CBS gets the money from the government, then provides early retirees with health insurance.
Though no current newsroom employees can benefit from the ERRP funds, they could retire early and still benefit from the money – or any newsroom employee who has retired since Obamacare became law could benefit from it too.
The Washington Post declined to comment. “We have no additional information to provide you other than what you have,” Post spokeswoman Rima Calderon told TheDC.
A spokeswoman for the Department of Health and Human Services (HHS) told TheDC she couldn’t disclose information about applications or disbursements for specific companies.

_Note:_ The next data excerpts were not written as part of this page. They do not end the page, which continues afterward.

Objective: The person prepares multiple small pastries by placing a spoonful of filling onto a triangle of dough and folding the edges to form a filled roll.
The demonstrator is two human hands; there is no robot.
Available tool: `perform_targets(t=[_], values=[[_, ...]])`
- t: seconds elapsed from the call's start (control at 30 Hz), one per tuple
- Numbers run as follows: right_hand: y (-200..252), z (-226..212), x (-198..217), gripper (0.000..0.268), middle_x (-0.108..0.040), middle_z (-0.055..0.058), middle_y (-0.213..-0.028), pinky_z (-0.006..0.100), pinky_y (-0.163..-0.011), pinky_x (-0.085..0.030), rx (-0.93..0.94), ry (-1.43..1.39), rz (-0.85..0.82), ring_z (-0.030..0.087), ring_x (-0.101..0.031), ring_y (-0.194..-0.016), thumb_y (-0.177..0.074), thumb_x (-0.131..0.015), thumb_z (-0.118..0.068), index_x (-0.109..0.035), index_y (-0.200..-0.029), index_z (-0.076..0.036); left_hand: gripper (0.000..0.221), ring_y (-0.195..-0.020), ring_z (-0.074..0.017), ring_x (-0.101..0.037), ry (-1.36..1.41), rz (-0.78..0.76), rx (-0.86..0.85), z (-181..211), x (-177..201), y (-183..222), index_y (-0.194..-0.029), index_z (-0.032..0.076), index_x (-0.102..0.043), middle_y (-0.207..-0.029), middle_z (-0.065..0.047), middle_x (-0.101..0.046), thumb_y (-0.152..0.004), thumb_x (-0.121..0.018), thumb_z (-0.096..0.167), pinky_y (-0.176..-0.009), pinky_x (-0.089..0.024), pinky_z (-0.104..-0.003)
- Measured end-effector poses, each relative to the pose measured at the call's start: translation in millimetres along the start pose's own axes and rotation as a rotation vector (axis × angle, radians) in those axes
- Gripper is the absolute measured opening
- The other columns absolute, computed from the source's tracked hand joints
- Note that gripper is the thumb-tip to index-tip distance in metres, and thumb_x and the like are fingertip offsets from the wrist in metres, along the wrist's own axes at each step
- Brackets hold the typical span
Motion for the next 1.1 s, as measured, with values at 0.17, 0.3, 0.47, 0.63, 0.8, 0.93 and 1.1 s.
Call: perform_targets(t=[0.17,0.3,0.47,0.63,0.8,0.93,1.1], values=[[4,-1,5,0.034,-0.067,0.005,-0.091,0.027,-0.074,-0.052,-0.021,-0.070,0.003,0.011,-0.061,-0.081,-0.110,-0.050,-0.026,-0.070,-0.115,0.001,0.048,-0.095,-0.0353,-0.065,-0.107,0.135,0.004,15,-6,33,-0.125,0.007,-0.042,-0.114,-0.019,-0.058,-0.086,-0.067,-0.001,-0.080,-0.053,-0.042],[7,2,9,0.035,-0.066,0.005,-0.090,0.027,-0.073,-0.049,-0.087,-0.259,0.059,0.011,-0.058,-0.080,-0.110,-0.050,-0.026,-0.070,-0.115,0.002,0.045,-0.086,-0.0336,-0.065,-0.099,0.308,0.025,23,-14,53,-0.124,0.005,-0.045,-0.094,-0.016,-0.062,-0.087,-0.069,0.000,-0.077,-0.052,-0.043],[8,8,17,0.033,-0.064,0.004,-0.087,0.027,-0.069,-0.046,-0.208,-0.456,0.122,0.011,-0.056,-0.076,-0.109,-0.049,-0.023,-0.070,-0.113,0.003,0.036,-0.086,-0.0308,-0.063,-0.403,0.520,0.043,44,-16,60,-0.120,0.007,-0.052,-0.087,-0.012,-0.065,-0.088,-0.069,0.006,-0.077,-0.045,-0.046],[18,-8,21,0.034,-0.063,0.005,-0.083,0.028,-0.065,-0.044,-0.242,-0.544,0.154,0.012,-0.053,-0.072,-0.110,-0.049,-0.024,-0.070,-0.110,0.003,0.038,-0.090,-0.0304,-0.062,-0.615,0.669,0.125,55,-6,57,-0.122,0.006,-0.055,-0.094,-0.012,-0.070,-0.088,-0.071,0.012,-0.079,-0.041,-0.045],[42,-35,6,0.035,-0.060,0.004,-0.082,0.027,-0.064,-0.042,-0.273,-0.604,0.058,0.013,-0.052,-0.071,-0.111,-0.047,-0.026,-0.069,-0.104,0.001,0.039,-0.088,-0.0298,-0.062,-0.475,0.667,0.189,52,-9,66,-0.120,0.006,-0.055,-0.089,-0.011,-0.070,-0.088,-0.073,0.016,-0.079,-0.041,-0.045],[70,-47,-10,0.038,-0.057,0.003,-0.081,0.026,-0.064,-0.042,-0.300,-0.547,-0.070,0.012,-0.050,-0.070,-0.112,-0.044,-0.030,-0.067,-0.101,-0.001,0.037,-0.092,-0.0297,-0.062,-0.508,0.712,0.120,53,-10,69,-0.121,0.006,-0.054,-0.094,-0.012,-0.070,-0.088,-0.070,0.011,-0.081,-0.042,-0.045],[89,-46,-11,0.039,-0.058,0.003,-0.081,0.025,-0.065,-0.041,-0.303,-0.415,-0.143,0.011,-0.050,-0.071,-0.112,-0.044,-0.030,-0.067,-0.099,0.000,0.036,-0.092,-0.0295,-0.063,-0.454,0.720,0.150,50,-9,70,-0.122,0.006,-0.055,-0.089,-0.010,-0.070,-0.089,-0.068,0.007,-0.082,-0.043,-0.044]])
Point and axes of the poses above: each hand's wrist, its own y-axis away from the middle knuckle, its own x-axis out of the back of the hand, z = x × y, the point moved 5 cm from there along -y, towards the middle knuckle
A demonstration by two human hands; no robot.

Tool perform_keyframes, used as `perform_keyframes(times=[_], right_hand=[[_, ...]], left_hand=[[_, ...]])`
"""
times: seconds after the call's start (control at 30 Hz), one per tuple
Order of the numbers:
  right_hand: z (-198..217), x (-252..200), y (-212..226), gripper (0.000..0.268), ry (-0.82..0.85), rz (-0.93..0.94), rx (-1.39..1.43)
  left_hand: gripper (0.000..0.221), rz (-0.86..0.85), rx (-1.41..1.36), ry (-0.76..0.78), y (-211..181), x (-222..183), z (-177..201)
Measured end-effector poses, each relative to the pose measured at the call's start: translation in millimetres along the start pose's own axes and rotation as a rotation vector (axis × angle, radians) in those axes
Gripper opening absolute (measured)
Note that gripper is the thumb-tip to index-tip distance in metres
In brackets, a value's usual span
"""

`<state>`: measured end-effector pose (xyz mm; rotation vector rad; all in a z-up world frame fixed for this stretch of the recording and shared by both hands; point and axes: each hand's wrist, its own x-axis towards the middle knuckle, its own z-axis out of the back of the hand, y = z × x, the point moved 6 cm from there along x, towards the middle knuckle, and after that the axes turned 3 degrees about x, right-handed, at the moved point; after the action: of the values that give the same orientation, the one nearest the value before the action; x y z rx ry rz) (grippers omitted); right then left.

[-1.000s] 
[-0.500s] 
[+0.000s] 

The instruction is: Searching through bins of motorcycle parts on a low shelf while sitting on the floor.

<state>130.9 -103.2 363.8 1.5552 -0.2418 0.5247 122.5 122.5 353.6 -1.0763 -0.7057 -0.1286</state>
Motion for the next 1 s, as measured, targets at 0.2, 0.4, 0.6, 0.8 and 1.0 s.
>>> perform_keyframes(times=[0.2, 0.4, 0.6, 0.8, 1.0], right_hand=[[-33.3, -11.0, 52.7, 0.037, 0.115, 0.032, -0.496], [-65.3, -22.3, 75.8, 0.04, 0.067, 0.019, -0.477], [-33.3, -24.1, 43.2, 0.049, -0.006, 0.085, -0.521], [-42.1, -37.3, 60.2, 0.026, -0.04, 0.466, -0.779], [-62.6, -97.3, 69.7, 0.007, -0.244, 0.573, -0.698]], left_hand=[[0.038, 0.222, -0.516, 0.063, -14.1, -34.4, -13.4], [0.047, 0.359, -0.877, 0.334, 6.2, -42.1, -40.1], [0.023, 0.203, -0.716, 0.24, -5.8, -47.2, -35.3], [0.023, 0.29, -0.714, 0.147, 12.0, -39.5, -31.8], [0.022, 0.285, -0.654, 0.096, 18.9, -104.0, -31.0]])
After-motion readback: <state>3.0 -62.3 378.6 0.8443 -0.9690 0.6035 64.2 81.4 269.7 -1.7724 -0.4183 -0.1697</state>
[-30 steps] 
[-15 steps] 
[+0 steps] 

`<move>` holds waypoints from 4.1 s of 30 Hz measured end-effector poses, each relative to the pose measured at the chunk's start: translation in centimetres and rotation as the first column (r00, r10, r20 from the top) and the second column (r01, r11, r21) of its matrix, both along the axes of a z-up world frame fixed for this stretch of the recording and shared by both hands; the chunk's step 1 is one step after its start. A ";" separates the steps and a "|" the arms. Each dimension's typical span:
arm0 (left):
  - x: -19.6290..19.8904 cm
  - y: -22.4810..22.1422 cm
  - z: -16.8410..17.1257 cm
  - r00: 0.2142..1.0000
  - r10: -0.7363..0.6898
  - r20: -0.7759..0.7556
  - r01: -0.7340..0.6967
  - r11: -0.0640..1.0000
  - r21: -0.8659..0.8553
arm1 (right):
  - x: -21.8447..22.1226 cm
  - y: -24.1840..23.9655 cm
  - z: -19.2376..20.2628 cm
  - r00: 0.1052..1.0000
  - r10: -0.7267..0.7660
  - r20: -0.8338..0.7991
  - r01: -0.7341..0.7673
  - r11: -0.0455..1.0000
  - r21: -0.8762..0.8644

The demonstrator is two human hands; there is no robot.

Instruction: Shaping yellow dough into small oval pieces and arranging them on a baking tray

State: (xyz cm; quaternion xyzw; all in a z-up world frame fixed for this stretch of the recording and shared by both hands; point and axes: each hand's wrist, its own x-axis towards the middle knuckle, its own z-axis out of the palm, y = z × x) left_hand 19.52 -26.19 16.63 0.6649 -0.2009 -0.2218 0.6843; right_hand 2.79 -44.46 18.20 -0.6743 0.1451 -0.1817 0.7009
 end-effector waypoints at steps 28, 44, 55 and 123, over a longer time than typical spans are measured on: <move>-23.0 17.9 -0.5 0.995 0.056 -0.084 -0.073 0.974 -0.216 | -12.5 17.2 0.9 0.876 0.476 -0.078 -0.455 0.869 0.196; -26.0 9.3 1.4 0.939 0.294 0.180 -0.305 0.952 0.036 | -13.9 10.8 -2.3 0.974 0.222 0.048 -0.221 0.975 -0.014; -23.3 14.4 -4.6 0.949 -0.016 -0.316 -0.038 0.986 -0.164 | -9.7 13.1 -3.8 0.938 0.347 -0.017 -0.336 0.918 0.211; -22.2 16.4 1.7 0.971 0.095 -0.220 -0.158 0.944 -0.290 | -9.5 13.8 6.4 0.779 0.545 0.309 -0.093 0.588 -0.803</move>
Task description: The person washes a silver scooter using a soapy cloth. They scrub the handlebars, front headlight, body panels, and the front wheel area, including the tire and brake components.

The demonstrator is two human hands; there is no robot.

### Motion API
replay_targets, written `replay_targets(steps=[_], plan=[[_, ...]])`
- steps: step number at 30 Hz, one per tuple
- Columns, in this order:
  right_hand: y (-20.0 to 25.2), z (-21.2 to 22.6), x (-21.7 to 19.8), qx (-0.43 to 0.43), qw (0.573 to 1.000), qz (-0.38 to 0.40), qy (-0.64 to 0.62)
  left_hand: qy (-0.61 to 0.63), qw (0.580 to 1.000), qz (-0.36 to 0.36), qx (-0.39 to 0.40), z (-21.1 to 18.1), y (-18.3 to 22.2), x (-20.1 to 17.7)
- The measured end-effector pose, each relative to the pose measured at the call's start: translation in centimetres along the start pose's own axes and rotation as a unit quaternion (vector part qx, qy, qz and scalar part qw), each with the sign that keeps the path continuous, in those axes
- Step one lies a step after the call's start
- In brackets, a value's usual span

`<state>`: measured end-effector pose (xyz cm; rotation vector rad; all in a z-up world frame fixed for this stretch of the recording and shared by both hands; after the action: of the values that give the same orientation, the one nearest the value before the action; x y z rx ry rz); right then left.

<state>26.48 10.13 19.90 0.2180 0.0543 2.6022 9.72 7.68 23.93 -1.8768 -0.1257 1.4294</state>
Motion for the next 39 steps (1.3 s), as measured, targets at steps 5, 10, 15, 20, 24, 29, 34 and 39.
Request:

In addition to CBS Corporation and the Washington Post Company, recipients of ERRP funding include the United Auto Workers union, which secured $206,798,086 in taxpayer money, AT&T, which took in $140,022,949, and General Electric (GE), which raked in $36,607,818. GE has made headlines recently for not paying any U.S. taxes last year. IBM got $12,989,690 in taxpayer money.
Verizon pulled $91,702,538 in taxpayer cash, too, and General Motors received $19,002,669. More than $6 million went to different Teamsters groups nationwide, and millions more went to the United Mine Workers, United Food and Commercial Workers, the AFL-CIO and the American Federation of State, County and Municipal Employees (AFSCME).